## Exercise brief
Go through the listing beneath and show each line containing the string "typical".
■ ■ ■ ■
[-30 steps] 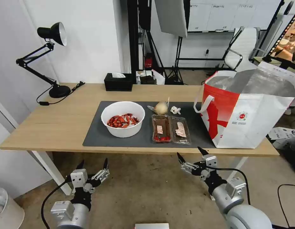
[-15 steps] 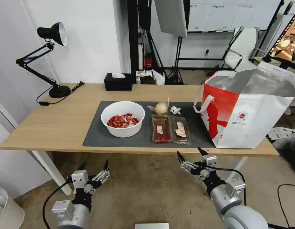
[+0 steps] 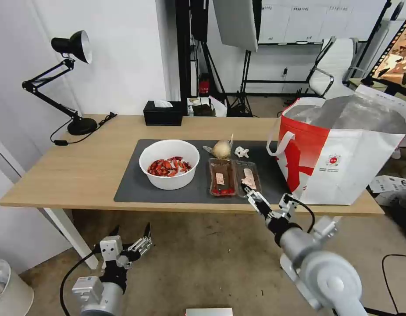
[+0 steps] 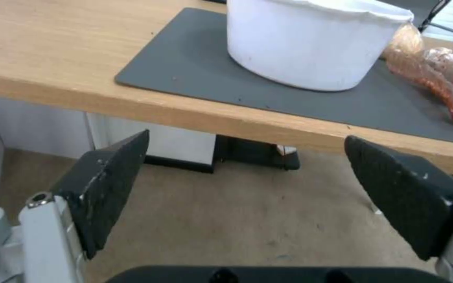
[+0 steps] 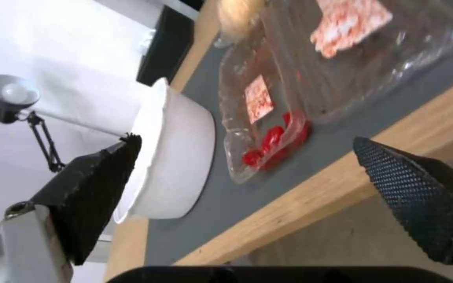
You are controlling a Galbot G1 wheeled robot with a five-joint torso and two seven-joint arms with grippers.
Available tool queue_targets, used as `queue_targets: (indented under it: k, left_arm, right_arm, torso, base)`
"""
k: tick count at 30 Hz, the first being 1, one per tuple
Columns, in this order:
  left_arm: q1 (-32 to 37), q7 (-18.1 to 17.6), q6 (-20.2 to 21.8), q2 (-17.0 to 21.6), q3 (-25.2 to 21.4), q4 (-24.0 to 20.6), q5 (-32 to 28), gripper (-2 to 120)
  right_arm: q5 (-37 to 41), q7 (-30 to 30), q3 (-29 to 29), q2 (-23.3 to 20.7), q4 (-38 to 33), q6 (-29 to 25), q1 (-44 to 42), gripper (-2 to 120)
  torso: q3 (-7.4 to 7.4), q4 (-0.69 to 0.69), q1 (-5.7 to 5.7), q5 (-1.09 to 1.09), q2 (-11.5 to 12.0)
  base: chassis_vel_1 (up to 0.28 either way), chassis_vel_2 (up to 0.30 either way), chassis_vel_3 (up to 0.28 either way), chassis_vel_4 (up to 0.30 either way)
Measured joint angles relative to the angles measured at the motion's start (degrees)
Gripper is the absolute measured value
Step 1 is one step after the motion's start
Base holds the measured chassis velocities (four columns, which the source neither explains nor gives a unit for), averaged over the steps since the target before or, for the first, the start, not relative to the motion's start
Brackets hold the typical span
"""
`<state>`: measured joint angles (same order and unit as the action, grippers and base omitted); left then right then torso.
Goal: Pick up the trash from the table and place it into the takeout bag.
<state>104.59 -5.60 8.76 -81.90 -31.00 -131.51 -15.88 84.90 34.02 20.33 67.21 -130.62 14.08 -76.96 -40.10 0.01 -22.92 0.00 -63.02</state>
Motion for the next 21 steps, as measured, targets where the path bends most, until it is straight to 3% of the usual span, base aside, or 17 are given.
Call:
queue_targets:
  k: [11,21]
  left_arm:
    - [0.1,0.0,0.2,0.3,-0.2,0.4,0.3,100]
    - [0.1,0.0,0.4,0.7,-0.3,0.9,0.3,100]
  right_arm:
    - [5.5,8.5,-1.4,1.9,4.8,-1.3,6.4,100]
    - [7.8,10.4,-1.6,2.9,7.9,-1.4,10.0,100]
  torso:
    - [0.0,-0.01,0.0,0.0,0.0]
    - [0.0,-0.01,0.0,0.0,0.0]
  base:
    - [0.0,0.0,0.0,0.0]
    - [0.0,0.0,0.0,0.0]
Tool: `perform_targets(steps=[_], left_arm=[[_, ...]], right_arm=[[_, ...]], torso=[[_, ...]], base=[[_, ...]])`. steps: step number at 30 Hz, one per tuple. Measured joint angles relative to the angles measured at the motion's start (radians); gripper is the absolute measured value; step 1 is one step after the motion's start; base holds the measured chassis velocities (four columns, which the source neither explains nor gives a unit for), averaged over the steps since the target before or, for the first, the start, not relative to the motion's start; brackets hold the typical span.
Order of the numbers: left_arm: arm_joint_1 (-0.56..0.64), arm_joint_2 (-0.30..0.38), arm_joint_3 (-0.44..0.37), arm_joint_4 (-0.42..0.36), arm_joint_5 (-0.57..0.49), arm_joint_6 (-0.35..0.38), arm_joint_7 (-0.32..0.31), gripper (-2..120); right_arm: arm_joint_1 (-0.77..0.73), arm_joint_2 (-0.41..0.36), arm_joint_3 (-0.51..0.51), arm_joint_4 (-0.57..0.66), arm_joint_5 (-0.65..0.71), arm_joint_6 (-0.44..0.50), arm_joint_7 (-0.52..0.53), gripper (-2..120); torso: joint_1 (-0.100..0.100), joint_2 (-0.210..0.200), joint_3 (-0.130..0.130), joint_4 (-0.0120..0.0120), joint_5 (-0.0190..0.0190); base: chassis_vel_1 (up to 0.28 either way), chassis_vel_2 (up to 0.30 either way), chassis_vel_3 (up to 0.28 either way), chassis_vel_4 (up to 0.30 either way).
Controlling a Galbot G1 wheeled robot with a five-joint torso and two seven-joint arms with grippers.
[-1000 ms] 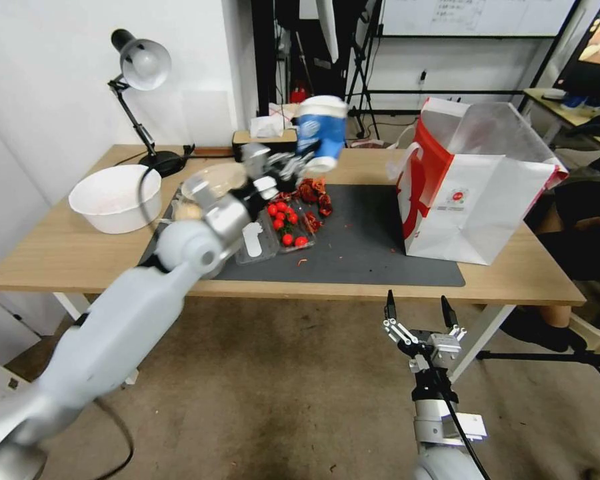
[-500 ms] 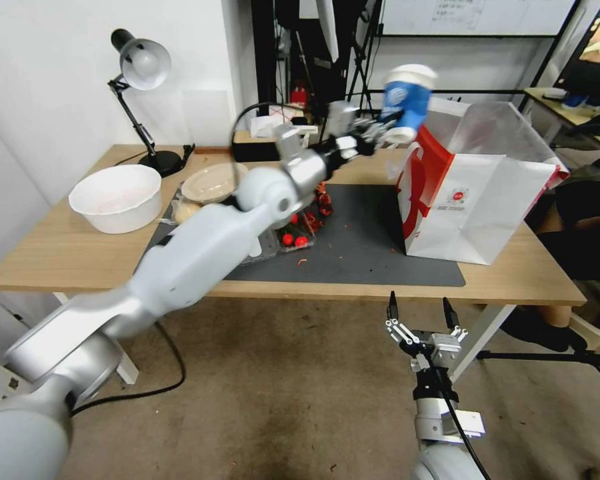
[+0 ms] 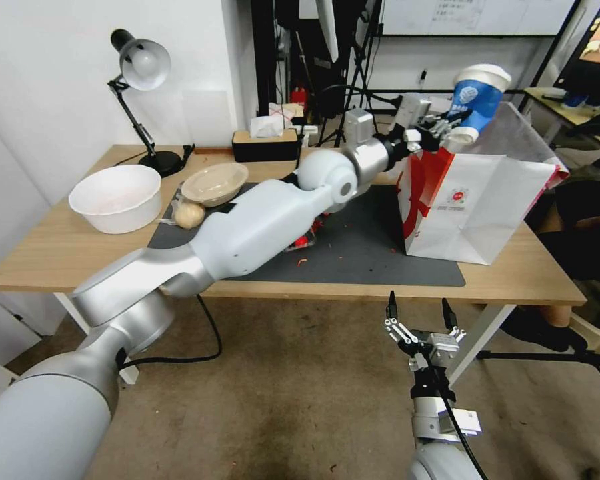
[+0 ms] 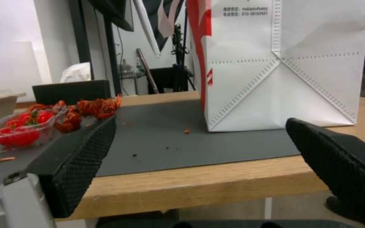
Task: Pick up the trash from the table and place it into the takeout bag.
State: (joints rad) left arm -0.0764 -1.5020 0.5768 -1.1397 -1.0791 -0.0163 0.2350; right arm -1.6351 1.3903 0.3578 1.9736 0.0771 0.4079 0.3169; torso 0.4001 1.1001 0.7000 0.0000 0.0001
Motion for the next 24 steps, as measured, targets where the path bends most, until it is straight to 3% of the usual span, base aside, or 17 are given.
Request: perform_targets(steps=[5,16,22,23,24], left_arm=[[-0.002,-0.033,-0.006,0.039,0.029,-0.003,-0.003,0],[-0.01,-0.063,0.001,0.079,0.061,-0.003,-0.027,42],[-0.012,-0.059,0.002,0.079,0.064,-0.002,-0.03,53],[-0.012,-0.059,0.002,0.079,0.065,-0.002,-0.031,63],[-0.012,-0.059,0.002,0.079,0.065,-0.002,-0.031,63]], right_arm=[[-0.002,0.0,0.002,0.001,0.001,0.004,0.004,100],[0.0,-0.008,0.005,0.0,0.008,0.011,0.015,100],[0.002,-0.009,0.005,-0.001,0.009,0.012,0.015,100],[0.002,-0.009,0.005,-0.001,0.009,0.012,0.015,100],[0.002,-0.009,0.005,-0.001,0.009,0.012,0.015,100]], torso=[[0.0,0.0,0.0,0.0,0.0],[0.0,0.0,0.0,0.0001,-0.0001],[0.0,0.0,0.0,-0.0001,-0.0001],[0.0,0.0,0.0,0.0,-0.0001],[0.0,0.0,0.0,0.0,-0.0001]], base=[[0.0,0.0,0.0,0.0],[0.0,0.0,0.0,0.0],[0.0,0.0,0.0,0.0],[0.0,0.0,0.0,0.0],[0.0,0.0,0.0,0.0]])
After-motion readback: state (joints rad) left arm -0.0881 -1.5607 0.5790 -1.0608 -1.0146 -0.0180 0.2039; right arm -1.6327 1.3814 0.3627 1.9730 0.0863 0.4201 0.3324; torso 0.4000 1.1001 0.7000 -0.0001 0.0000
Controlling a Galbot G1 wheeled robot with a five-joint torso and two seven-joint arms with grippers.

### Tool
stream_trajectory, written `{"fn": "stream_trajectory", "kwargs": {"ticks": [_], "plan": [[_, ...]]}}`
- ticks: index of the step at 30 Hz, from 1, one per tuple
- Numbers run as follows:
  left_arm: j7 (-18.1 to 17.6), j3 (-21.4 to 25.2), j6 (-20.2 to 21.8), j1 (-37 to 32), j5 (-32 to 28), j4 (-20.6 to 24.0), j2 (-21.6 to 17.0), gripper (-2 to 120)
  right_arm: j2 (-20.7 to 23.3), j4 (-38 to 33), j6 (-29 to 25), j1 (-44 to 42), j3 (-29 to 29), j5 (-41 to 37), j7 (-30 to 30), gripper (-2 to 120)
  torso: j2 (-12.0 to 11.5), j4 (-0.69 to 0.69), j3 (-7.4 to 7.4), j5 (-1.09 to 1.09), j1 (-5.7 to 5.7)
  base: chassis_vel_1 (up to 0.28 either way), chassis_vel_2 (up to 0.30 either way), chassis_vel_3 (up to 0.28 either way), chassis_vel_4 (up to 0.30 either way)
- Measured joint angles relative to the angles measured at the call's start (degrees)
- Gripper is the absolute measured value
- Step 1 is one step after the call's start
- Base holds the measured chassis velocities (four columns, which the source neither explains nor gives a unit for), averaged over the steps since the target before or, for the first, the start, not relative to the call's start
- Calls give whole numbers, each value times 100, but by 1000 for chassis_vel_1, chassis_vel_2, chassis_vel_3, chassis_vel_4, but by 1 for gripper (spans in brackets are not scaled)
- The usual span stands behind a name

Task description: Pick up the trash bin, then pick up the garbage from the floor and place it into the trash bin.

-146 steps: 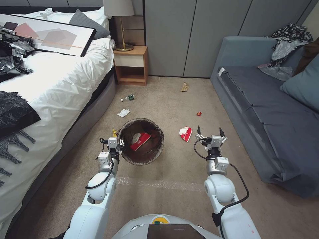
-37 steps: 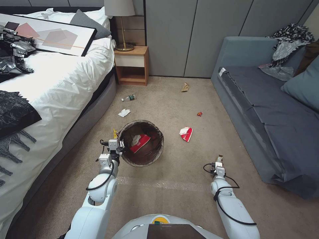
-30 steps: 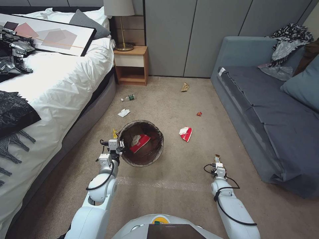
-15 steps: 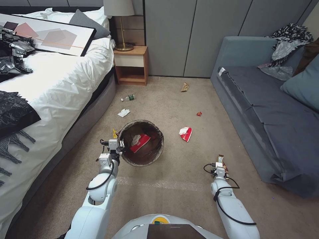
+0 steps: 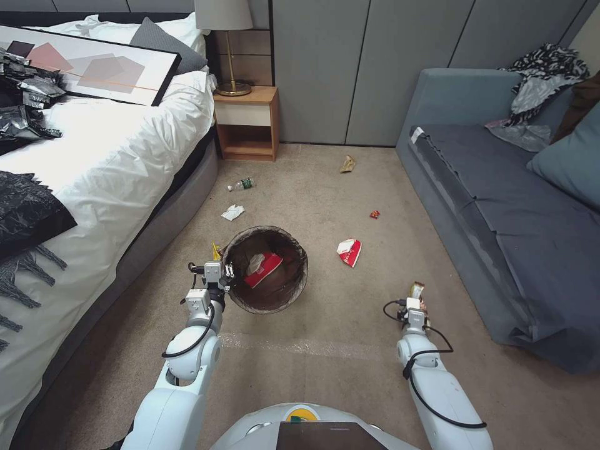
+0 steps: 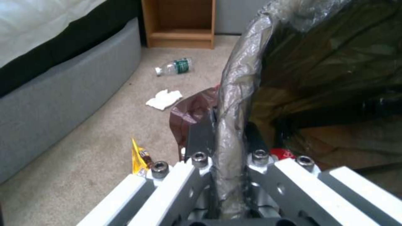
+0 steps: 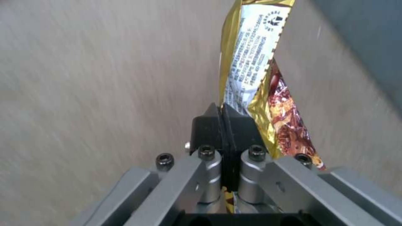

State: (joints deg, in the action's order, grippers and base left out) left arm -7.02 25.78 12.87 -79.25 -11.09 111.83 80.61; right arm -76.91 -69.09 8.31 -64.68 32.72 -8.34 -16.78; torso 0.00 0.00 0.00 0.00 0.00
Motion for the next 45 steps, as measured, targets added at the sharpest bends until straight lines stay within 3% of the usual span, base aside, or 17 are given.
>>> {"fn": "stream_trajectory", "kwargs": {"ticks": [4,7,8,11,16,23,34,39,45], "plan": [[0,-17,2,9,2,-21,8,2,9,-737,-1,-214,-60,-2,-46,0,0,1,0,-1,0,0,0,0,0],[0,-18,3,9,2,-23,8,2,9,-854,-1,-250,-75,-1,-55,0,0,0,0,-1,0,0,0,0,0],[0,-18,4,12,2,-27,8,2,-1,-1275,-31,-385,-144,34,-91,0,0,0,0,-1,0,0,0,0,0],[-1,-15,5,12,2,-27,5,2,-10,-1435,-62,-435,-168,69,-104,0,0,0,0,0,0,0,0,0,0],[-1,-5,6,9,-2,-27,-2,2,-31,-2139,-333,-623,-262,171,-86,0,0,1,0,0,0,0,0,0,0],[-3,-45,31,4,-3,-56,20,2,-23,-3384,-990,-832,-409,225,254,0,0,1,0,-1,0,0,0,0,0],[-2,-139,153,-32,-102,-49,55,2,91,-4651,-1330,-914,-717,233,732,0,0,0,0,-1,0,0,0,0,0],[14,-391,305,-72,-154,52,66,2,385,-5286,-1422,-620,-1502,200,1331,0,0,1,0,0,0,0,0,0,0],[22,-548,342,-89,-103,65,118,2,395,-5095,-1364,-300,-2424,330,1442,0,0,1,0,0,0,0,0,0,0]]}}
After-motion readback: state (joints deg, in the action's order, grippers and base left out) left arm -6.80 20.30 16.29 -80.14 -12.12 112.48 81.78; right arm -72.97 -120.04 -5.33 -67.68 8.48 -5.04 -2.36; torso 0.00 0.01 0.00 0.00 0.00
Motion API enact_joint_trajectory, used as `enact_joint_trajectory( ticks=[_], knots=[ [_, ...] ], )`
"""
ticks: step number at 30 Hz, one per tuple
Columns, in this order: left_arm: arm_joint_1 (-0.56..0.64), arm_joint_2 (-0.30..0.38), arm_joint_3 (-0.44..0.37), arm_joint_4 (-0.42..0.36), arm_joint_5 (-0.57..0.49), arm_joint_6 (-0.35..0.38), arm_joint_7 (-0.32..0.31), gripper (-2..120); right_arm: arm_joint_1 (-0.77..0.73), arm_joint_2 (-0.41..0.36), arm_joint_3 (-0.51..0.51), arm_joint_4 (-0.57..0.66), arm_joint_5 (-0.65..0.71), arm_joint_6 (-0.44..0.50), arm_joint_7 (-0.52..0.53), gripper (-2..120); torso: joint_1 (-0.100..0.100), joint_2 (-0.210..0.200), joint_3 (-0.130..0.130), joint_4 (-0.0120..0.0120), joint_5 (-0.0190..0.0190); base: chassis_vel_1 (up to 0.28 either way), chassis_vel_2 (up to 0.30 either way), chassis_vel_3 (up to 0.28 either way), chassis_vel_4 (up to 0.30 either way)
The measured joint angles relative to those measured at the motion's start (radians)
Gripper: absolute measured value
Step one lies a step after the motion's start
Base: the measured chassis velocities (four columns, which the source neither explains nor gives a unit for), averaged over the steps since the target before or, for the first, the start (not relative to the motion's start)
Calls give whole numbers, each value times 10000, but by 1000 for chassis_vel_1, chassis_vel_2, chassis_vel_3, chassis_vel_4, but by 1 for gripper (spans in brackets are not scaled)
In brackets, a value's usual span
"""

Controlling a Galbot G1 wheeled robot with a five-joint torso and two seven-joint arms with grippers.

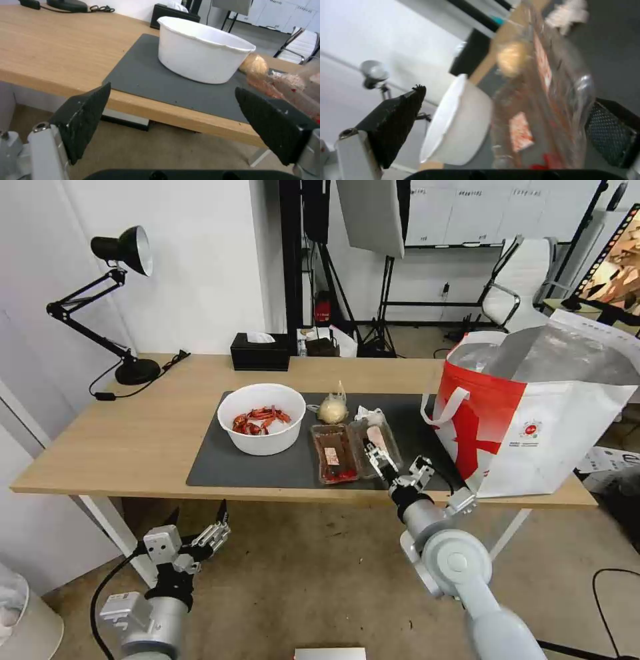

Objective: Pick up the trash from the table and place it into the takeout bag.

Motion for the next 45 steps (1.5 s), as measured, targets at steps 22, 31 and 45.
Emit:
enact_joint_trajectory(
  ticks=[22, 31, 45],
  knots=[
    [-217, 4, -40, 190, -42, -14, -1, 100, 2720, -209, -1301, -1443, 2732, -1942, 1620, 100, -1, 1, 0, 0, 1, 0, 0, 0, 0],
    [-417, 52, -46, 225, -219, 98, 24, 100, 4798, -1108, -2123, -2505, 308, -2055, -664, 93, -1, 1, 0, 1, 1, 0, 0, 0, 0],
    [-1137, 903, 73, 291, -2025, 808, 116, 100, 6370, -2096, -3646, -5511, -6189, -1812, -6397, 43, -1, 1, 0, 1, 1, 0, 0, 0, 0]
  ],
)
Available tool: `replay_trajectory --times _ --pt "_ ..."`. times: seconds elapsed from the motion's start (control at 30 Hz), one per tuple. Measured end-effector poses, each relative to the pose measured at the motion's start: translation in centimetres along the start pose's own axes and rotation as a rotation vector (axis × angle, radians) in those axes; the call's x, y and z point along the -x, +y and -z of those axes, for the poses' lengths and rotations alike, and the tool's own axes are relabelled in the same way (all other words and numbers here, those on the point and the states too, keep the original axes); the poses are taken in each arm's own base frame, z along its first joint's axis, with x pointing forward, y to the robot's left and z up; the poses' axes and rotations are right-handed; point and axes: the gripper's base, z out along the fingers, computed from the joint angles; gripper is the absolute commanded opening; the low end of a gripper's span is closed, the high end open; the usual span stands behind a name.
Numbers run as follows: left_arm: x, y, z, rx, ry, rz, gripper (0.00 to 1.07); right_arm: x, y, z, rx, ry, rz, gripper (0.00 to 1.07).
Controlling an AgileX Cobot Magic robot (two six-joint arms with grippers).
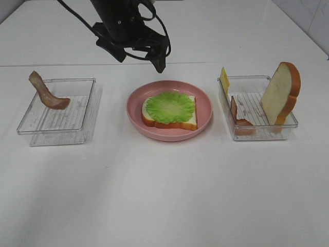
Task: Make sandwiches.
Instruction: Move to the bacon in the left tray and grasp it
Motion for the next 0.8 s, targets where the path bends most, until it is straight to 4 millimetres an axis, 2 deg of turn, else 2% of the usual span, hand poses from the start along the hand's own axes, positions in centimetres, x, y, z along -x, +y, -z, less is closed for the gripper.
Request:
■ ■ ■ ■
## Expected answer
Brackets hold the typical span
Tool: `perform_targets(steps=[_], left_arm=[[_, ...]], right_arm=[[_, ...]], torso=[[_, ...]], base=[[_, ...]])`. steps: step number at 30 Hz, one per tuple. Measured joint angles relative to the angles measured at the motion's start (radians); gripper is the absolute measured value; step 1 is one step after the motion's start; base holds the measured chassis velocities (four columns, which the source neither explains nor gives a unit for), averaged over the steps since the target before or, for the first, the start, not relative to the motion's start; brackets hold the typical span.

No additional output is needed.